Low lipoprotein(a) concentration is associated with atrial fibrillation: a large retrospective cohort study

Background and aims The role of serum lipoprotein(a) [Lp(a)] levels in atrial fibrillation (AF) is still uncertain, especially in the Chinese population. Here, we aimed to elucidate the potential relationship between Lp(a) quantiles and AF. Methods All data were collected through inpatients with electronic health records from the Second Affiliated Hospital of Nanchang University, Jiangxi Province, China. The propensity score matching (PSM) method was used to match control and case groups. Interactions between AF, Lp(a) quantiles, and other clinical indices were analyzed by logistic regression and stratified analysis. Statistical analyses were performed with IBM SPSS statistical software and R software. Results From 2017 to 2021, 4,511 patients with AF and 9,022 patients without AF were 1:2 matched by the propensity score matching method. A total of 46.9% of the study group was women, and the baseline mean age was 65 years.
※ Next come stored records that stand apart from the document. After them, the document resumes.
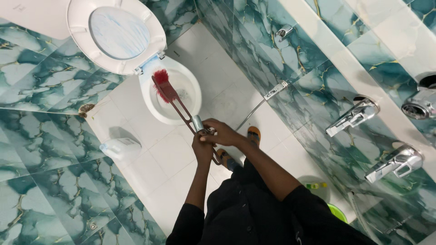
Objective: The person manipulates the nozzle of a bidet sprayer by hand, attempts to reconnect it to the hose, and picks up a toilet brush next to the toilet.
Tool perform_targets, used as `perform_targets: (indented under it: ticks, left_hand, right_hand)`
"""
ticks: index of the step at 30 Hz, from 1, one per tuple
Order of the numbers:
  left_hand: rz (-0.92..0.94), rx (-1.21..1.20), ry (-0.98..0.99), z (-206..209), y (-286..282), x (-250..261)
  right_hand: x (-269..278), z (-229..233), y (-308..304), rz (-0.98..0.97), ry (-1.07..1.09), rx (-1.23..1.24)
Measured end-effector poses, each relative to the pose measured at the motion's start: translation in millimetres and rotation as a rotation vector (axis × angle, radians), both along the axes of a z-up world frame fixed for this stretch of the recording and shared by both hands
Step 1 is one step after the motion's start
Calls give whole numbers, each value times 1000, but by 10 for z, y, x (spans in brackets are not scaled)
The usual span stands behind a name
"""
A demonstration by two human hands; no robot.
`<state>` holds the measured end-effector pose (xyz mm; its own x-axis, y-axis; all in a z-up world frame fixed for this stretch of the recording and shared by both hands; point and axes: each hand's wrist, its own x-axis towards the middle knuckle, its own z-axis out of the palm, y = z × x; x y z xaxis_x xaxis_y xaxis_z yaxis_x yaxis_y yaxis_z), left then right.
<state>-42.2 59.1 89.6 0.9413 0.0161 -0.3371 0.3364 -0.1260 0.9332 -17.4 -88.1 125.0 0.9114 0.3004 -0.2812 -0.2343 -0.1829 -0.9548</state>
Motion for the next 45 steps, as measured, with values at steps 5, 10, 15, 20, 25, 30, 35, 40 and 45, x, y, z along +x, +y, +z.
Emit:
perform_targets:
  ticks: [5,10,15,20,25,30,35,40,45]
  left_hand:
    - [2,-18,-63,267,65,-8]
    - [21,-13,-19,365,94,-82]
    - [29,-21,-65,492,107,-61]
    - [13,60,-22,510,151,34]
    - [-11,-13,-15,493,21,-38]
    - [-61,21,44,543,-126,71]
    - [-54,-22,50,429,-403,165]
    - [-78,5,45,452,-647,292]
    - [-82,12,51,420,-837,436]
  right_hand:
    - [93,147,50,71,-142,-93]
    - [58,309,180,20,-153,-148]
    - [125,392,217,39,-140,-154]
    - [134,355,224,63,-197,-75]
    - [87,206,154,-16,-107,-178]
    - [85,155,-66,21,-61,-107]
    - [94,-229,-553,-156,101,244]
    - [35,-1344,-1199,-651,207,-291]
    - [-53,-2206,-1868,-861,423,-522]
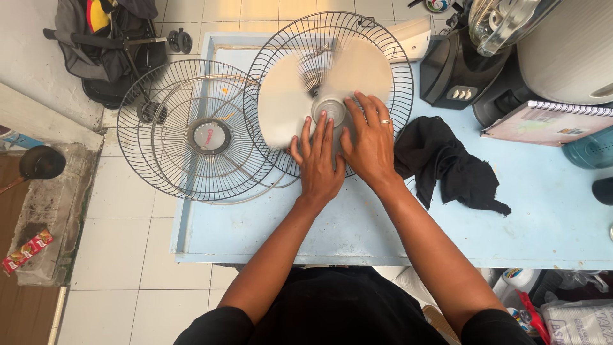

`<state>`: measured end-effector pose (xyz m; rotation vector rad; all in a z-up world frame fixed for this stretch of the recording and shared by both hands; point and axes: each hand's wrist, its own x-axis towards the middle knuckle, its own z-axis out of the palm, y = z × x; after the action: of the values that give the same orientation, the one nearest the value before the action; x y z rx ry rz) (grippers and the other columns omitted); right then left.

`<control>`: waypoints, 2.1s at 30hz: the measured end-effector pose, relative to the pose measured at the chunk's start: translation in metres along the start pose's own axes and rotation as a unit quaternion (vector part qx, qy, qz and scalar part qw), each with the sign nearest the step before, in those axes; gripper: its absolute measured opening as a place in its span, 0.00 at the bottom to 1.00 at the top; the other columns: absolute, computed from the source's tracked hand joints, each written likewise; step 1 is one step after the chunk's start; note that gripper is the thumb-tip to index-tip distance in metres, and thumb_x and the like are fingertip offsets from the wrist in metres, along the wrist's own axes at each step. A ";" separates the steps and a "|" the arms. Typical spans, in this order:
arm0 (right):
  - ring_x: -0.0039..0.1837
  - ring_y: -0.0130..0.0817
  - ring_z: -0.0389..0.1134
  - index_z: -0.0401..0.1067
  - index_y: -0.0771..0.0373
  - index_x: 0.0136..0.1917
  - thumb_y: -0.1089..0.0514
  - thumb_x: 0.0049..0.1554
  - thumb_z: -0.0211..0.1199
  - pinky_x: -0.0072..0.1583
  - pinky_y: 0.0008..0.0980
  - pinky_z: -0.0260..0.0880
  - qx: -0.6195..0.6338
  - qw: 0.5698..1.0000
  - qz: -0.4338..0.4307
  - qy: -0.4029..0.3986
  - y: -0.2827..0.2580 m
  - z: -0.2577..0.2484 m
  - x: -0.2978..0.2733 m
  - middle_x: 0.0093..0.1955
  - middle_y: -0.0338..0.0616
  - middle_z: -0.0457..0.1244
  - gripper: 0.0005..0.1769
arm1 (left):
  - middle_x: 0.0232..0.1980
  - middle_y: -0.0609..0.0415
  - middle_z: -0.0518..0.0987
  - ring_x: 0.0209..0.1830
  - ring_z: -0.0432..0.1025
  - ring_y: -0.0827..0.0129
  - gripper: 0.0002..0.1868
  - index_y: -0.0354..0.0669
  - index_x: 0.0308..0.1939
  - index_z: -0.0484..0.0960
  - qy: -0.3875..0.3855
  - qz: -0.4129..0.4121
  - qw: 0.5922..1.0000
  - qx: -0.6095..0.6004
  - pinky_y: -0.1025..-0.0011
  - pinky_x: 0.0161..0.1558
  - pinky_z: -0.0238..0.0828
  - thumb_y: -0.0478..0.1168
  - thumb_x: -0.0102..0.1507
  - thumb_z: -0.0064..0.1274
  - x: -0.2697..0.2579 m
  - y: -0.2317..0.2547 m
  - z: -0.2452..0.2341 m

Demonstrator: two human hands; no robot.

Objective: The person wipes the fan blades and the metal cage of a table fan using a dark cloth. They rotate the fan to access different areas and wipe both the front and back sides of the cage.

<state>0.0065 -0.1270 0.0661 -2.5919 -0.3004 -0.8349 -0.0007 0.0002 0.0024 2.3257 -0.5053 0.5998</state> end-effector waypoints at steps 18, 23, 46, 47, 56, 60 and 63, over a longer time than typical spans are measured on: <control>0.85 0.56 0.39 0.61 0.65 0.78 0.60 0.55 0.65 0.74 0.59 0.43 0.010 0.998 0.040 -0.049 0.014 0.006 0.003 0.85 0.55 0.44 0.39 | 0.84 0.47 0.52 0.84 0.42 0.47 0.40 0.38 0.78 0.58 0.006 -0.009 1.000 -0.019 0.40 0.76 0.31 0.36 0.61 0.51 -0.003 0.002 0.001; 0.85 0.57 0.39 0.60 0.64 0.77 0.60 0.54 0.65 0.72 0.58 0.43 -0.015 0.998 0.028 -0.054 0.017 0.007 0.003 0.84 0.57 0.44 0.39 | 0.83 0.47 0.52 0.84 0.42 0.46 0.40 0.37 0.78 0.58 0.001 -0.017 1.000 -0.025 0.40 0.76 0.30 0.36 0.61 0.51 -0.001 0.003 0.002; 0.53 0.68 0.67 0.51 0.71 0.83 0.54 0.64 0.59 0.67 0.54 0.58 0.098 0.953 0.182 -0.221 0.023 0.032 -0.069 0.55 0.70 0.65 0.40 | 0.84 0.45 0.53 0.84 0.43 0.46 0.37 0.39 0.77 0.61 0.023 -0.036 0.999 0.018 0.41 0.76 0.31 0.34 0.61 0.44 -0.015 0.019 0.006; 0.56 0.66 0.69 0.64 0.68 0.73 0.54 0.67 0.55 0.66 0.53 0.62 0.157 0.918 0.216 -0.292 0.025 0.036 -0.084 0.54 0.67 0.67 0.25 | 0.83 0.45 0.53 0.84 0.43 0.46 0.38 0.40 0.77 0.62 0.031 -0.040 0.999 0.013 0.40 0.76 0.31 0.34 0.60 0.44 -0.017 0.020 0.004; 0.75 0.64 0.61 0.52 0.68 0.79 0.57 0.54 0.63 0.69 0.52 0.56 -0.105 0.994 -0.030 0.022 0.051 0.003 -0.042 0.76 0.71 0.57 0.43 | 0.83 0.43 0.53 0.84 0.44 0.46 0.33 0.39 0.76 0.62 0.052 -0.087 0.995 0.012 0.41 0.78 0.32 0.40 0.67 0.45 -0.026 0.021 0.012; 0.63 0.50 0.69 0.51 0.63 0.77 0.56 0.58 0.62 0.66 0.56 0.57 0.039 0.970 0.127 -0.202 0.017 0.003 -0.056 0.64 0.60 0.66 0.38 | 0.83 0.43 0.53 0.83 0.45 0.47 0.31 0.39 0.76 0.63 0.057 -0.068 0.996 0.011 0.39 0.76 0.32 0.42 0.68 0.45 -0.013 0.022 0.005; 0.62 0.48 0.71 0.68 0.52 0.71 0.51 0.61 0.60 0.65 0.40 0.68 0.036 0.905 0.260 -0.336 -0.001 0.002 -0.066 0.59 0.54 0.70 0.25 | 0.83 0.44 0.54 0.84 0.45 0.47 0.30 0.40 0.76 0.63 0.042 -0.072 0.997 0.001 0.40 0.77 0.32 0.43 0.69 0.43 -0.006 0.013 0.001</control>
<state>-0.0455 -0.1308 0.0253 -2.6046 0.1793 0.2625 -0.0116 -0.0082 0.0054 2.3041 -0.2956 0.6257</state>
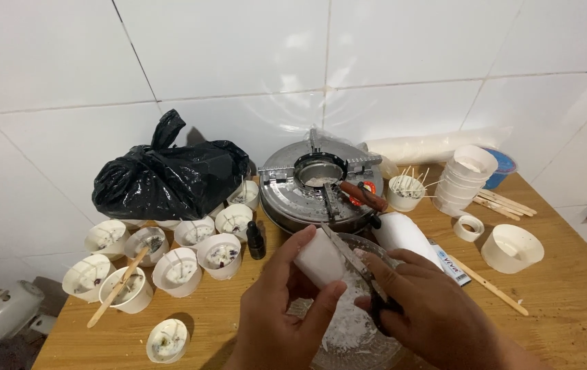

The AF group exhibited lower median Lp(a) than the non-AF group (15.95 vs. 16.90 mg/dL; P < 0.001). Based on the Lp(a) quantiles, the study population was divided into four groups: Q1 (<= 8.71 mg/dL), Q2 (8.71-16.54 mg/dL), Q3 (16.54-32.42 mg/dL) and Q4 (> 32.42 mg/dL). The AF prevalence of each group decreased from 34.2% (Q1) to 30.9% (Q4) (P < 0.001). Lp(a) quantiles 1-3 significantly increased AF to 1.162-fold (1.049-1.286), 1.198-fold (1.083-1.327), and 1.111-fold (1.003-1.231) in the unadjusted logistic regression model, respectively. In the adjusted model, Lp(a) < 32.42 mg/dL still showed a significant inverse association with AF. In the stratified analysis, Lp(a) levels in female patients exhibited a significant negative correlation with AF (OR of Q1: 1.394[1.194-1.626], P = 0.001). Age and hypertension did not affect the adverse correlation. Conclusion Low circulating Lp(a) levels were associated with AF, especially in the female Han population, suggesting that Lp(a) may be useful for risk stratification of AF in female individuals.